* _DIRECTIONS_: An accurate, complete copy of the records below is required.

(Extracted records)

-=-=-

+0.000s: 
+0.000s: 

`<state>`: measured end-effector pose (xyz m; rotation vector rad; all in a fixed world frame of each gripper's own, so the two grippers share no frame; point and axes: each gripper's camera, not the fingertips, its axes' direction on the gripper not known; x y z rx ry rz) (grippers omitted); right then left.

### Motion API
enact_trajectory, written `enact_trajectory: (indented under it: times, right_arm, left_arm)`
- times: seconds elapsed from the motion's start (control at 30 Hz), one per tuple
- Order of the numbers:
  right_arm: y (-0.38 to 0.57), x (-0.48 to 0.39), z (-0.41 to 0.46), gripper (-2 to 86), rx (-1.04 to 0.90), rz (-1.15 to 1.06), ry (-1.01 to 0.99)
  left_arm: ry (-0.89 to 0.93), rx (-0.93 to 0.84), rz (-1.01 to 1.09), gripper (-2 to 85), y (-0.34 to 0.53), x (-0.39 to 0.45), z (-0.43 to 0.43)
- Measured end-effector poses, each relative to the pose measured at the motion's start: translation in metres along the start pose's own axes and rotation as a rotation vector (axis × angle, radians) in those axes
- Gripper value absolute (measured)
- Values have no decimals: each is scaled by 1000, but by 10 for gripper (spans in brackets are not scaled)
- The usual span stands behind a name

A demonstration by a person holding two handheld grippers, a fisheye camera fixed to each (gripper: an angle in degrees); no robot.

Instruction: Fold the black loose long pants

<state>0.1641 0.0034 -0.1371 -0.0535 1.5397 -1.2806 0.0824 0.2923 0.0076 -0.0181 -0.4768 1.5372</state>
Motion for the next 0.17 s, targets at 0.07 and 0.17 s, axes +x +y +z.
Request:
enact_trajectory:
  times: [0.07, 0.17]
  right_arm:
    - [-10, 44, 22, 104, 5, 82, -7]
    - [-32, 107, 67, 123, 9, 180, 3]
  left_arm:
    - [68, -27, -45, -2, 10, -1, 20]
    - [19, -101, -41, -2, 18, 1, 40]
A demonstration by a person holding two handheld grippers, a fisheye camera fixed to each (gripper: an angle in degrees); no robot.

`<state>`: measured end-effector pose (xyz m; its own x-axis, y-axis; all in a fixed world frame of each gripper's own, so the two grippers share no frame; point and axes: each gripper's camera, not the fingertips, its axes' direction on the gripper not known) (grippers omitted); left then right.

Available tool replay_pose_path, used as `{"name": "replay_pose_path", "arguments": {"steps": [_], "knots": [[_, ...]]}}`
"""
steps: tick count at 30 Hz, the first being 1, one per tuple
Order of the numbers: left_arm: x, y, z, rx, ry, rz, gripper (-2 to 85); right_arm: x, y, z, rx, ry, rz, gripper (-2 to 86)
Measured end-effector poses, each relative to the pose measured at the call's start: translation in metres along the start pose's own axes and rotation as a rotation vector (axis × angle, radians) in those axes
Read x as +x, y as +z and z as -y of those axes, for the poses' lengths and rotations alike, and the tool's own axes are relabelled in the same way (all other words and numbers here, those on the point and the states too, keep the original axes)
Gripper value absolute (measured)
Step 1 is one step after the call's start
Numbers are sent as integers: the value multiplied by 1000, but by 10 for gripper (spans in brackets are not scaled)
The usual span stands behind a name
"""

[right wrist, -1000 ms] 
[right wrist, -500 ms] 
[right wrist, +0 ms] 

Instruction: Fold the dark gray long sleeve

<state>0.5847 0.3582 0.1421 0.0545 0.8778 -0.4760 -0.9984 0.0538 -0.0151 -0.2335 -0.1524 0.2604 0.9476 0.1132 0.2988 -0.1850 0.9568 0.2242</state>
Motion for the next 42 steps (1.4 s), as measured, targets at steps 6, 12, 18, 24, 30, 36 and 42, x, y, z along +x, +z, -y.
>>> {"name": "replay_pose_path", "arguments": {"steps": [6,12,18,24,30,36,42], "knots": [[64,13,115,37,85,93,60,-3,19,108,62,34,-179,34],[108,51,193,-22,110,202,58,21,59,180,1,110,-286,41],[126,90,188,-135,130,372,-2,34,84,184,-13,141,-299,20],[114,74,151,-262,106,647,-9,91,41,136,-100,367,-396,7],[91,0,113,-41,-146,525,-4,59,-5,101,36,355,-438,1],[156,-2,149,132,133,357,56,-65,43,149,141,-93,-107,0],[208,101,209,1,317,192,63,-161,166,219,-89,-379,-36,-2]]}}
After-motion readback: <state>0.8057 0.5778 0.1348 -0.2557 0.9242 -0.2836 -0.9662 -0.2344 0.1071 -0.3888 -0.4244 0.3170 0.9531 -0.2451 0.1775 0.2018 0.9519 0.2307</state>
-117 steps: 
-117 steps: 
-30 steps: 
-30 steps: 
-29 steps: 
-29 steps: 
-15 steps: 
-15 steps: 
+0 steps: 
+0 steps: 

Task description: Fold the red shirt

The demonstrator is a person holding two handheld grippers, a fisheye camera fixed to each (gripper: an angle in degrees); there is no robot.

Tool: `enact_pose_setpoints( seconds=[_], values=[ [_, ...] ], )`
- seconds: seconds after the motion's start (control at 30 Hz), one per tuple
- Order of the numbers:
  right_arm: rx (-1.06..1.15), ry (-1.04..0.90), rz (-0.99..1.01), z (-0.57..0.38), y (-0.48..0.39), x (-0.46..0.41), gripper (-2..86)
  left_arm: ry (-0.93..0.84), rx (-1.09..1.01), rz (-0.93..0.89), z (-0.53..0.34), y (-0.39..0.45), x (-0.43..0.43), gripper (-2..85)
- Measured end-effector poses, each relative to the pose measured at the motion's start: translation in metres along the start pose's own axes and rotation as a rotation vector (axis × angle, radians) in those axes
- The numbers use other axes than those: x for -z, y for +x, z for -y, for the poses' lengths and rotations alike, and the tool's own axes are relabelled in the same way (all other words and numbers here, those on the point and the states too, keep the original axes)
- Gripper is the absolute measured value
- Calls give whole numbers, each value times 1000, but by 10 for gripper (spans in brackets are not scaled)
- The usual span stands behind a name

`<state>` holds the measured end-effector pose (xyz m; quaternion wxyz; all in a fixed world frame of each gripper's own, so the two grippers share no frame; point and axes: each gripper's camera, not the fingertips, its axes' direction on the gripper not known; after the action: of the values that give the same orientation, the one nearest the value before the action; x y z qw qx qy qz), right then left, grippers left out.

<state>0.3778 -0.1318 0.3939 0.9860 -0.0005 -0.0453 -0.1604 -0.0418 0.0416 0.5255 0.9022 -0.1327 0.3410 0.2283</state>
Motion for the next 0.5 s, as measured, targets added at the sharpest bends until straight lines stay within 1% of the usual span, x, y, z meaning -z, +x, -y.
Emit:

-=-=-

* _ANSWER SPACE_:
+0.000s: 
+0.000s: 

`<state>`: measured end-effector pose (xyz m; rotation vector rad; all in a fixed world frame of each gripper's own, so the two grippers share no frame; point and axes: each gripper's camera, not the fingertips, its axes' direction on the gripper not known; x y z rx ry rz) (grippers omitted); right then left.

### Motion API
enact_trajectory, written `enact_trajectory: (indented under it: times, right_arm, left_arm)`
- times: seconds elapsed from the motion's start (control at 30 Hz), one per tuple
- Order of the numbers:
  right_arm: y (-0.38 to 0.57), x (-0.48 to 0.39), z (-0.41 to 0.46), gripper (-2 to 86), rx (-1.04 to 0.90), rz (-1.15 to 1.06), ry (-1.01 to 0.99)
  left_arm: ry (-0.89 to 0.93), rx (-0.93 to 0.84), rz (-1.01 to 1.09), gripper (-2 to 85), y (-0.34 to 0.53), x (-0.39 to 0.45), z (-0.43 to 0.43)
- Measured end-effector poses, each relative to the pose measured at the motion's start: translation in metres along the start pose's own axes and rotation as a rotation vector (axis × angle, radians) in those axes
- Gripper value absolute (measured)
- Values have no decimals: each is scaled by 1000, but by 10 for gripper (spans in brackets are not scaled)
- The usual span stands behind a name

A demonstration by a person holding two handheld grippers, a fisheye camera fixed to each (gripper: an angle in degrees); no robot.

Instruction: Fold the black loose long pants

<state>0.1641 0.0034 -0.1371 -0.0535 1.5397 -1.2806 0.0824 0.2923 0.0076 -0.0181 -0.4768 1.5372</state>
Motion for the next 0.17 s, targets at 0.07 and 0.17 s, axes +x +y +z.
Request:
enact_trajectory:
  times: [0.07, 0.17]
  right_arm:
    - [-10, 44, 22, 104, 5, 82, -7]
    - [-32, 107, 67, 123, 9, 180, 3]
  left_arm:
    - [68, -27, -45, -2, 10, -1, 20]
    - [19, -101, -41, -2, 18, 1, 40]
A demonstration by a person holding two handheld grippers, a fisheye camera fixed to each (gripper: an angle in degrees); no robot.

`<state>`: measured end-effector pose (xyz m; its own x-axis, y-axis; all in a fixed world frame of each gripper's own, so the two grippers share no frame; point and axes: each gripper's camera, not the fingertips, its axes' direction on the gripper not known) (grippers omitted); left then right.

Available tool replay_pose_path, used as `{"name": "replay_pose_path", "arguments": {"steps": [_], "knots": [[_, ...]]}}`
"""
steps: tick count at 30 Hz, the first being 1, one per tuple
Order of the numbers: left_arm: x, y, z, rx, ry, rz, gripper (-2 to 85); right_arm: x, y, z, rx, ry, rz, gripper (-2 to 86)
Measured end-effector poses, each relative to the pose measured at the call's start: translation in metres along the start pose's own axes and rotation as a rotation vector (axis × angle, radians) in those axes
Read x as +x, y as +z and z as -y of those axes, for the poses' lengths and rotations alike, and the tool's own axes are relabelled in the same way (all other words and numbers here, those on the point and the states too, keep the original axes)
Gripper value absolute (measured)
Step 1 is one step after the call's start
Numbers are sent as integers: the value multiplied by 1000, but by 10 for gripper (spans in brackets are not scaled)
The usual span stands behind a name
"""

[right wrist, -1000 ms] 
[right wrist, -500 ms] 
[right wrist, +0 ms] 

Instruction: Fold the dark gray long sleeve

<state>0.5847 0.3582 0.1421 0.0545 0.8778 -0.4760 -0.9984 0.0538 -0.0151 -0.2335 -0.1524 0.2604 0.9476 0.1132 0.2988 -0.1850 0.9568 0.2242</state>
Motion for the next 42 steps (1.4 s), as measured, targets at steps 6, 12, 18, 24, 30, 36 and 42, x, y, z along +x, +z, -y.
>>> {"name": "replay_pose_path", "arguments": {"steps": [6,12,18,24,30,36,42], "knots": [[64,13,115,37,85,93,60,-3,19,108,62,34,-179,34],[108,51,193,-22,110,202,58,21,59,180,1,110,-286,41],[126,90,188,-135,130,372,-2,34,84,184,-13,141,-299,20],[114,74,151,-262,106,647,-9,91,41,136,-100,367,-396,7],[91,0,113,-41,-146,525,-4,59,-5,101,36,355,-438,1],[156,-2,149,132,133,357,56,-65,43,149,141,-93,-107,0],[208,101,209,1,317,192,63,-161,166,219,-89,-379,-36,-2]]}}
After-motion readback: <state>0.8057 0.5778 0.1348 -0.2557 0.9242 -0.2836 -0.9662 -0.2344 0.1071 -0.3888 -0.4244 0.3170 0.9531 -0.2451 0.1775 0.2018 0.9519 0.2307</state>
-117 steps: 
-117 steps: 
-30 steps: 
-30 steps: 
-29 steps: 
-29 steps: 
-15 steps: 
-15 steps: 
+0 steps: 
+0 steps: 

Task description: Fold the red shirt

The demonstrator is a person holding two handheld grippers, a fisheye camera fixed to each (gripper: an angle in degrees); there is no robot.

Tool: `enact_pose_setpoints( seconds=[_], values=[ [_, ...] ], )`
- seconds: seconds after the motion's start (control at 30 Hz), one per tuple
- Order of the numbers:
  right_arm: rx (-1.06..1.15), ry (-1.04..0.90), rz (-0.99..1.01), z (-0.57..0.38), y (-0.48..0.39), x (-0.46..0.41), gripper (-2..86)
  left_arm: ry (-0.93..0.84), rx (-1.09..1.01), rz (-0.93..0.89), z (-0.53..0.34), y (-0.39..0.45), x (-0.43..0.43), gripper (-2..85)
- Measured end-effector poses, each relative to the pose measured at the motion's start: translation in metres along the start pose's own axes and rotation as a rotation vector (axis × angle, radians) in those axes
- The numbers use other axes than those: x for -z, y for +x, z for -y, for the poses' lengths and rotations alike, and the tool's own axes are relabelled in the same way (all other words and numbers here, those on the point and the states too, keep the original axes)
- Gripper is the absolute measured value
- Calls give whole numbers, each value times 1000, but by 10 for gripper (spans in brackets are not scaled)
- The usual span stands behind a name

`<state>` holds the measured end-effector pose (xyz m; quaternion wxyz; all in a fixed world frame of each gripper's own, so the two grippers share no frame; point and axes: each gripper's camera, not the fingertips, its axes' direction on the gripper not known; after the action: of the values that give the same orientation, the one nearest the value before the action; x y z qw qx qy qz), right then left, grippers left out.

<state>0.3778 -0.1318 0.3939 0.9860 -0.0005 -0.0453 -0.1604 -0.0418 0.0416 0.5255 0.9022 -0.1327 0.3410 0.2283</state>
Motion for the next 0.5 s, as measured, targets added at the sharpest bends until straight lines stay within 1% of the usual span, x, y, z meaning -z, +x, -y.
Emit:

The exercise concludes with that.